Assignment: Nothing is needed except the lines below that run from the one with "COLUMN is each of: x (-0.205" through the one with "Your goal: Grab", repeated exactly.

Extracted material:
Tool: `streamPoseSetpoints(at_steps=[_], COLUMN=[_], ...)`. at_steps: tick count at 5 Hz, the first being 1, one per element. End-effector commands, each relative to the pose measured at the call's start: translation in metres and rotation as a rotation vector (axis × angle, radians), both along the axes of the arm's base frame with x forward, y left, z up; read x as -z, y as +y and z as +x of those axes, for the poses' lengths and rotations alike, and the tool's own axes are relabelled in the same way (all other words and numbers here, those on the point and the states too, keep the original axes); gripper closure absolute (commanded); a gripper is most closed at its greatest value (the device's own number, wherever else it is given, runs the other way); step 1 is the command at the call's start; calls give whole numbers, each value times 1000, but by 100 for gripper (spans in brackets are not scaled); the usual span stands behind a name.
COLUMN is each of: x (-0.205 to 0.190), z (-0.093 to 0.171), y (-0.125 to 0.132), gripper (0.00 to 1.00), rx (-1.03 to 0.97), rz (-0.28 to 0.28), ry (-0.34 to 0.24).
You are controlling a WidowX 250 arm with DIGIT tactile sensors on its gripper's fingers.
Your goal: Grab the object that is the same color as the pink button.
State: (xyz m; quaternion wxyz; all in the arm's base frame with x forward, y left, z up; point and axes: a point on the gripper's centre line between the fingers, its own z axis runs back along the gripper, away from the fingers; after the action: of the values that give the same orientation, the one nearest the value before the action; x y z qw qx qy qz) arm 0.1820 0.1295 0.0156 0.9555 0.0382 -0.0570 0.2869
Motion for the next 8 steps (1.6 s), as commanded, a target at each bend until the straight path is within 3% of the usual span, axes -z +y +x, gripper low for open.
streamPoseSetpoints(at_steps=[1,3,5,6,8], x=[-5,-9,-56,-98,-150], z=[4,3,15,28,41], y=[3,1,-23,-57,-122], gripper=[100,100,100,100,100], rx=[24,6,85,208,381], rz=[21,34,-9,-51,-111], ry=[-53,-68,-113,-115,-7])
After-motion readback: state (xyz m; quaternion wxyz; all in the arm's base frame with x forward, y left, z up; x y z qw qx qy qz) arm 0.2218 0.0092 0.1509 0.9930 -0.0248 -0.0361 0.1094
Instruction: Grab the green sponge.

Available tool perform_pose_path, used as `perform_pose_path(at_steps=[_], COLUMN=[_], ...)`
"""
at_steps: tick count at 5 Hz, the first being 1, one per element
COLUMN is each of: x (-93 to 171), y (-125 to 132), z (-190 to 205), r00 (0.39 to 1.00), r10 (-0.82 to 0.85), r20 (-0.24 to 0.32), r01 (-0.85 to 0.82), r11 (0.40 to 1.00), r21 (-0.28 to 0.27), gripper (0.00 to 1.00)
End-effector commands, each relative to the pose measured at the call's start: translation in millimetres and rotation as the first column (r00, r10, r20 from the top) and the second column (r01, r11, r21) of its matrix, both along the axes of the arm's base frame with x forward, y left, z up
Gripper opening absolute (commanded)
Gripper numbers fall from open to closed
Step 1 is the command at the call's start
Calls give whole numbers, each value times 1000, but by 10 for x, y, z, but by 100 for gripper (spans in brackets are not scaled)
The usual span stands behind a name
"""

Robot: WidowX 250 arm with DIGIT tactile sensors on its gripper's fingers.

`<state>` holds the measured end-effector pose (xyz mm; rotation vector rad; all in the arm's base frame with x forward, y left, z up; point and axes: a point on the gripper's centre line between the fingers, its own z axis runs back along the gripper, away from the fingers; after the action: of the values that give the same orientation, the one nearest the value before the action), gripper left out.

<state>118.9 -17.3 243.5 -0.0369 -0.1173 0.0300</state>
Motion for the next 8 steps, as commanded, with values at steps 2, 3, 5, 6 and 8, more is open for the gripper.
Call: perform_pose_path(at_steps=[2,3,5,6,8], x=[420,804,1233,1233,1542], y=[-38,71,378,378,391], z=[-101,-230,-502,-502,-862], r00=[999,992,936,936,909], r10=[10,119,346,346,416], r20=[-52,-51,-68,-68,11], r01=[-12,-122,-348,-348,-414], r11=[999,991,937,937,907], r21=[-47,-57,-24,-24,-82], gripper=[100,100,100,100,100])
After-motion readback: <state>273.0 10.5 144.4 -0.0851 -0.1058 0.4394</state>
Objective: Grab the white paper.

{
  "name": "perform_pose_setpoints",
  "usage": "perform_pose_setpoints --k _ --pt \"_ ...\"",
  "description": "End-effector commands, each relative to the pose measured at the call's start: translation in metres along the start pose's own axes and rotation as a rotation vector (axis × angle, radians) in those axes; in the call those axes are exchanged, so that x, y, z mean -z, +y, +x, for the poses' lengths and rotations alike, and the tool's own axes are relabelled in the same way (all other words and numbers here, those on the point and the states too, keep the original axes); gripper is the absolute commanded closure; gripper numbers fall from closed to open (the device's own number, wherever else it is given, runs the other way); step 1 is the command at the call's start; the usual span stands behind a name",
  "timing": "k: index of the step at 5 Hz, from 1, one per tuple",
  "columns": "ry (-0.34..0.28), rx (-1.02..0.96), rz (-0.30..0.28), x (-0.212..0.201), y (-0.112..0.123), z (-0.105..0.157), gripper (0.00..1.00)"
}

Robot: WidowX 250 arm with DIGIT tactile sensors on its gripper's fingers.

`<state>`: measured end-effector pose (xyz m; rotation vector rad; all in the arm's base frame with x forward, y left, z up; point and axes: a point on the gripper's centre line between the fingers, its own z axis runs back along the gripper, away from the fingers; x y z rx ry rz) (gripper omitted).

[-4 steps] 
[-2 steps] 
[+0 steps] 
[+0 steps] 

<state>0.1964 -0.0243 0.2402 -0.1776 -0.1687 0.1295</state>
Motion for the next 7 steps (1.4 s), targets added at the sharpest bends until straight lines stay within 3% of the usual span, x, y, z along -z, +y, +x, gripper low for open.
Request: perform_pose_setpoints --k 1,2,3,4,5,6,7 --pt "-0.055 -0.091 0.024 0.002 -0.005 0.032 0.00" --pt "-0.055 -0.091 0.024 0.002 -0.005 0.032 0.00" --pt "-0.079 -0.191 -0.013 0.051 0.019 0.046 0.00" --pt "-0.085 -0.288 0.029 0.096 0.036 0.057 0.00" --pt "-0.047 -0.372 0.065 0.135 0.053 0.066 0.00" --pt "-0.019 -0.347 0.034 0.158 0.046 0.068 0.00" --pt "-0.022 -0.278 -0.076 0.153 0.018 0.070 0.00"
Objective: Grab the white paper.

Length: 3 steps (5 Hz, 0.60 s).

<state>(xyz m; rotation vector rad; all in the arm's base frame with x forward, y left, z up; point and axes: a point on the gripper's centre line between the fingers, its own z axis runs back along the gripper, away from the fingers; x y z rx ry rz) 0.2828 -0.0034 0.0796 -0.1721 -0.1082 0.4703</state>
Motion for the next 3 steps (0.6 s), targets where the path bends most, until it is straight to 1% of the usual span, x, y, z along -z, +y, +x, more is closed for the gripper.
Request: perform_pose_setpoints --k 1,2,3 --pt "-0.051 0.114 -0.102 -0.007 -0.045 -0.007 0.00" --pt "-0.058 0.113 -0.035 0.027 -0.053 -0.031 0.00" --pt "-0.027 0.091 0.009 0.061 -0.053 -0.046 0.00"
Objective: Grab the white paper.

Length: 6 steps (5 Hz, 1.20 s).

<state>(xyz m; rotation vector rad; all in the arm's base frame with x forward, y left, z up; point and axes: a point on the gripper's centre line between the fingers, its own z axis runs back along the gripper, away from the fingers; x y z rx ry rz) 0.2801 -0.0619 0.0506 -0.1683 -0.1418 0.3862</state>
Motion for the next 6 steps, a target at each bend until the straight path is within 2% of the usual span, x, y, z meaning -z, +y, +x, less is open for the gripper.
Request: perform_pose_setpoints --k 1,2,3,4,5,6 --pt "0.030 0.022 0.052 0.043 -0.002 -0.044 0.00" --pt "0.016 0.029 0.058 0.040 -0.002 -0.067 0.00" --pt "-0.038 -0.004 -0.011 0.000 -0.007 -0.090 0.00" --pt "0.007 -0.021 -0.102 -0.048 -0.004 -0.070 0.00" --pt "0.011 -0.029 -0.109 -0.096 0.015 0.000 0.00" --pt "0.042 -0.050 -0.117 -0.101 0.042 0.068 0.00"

Finished exercise:
COLUMN is each of: x (-0.205 to 0.190), z (-0.093 to 0.171), y (-0.125 to 0.132), gripper (0.00 to 1.00), rx (-1.03 to 0.97), rz (-0.28 to 0.28), ry (-0.34 to 0.24).
You are controlling a WidowX 250 arm with DIGIT tactile sensors on its gripper's fingers.
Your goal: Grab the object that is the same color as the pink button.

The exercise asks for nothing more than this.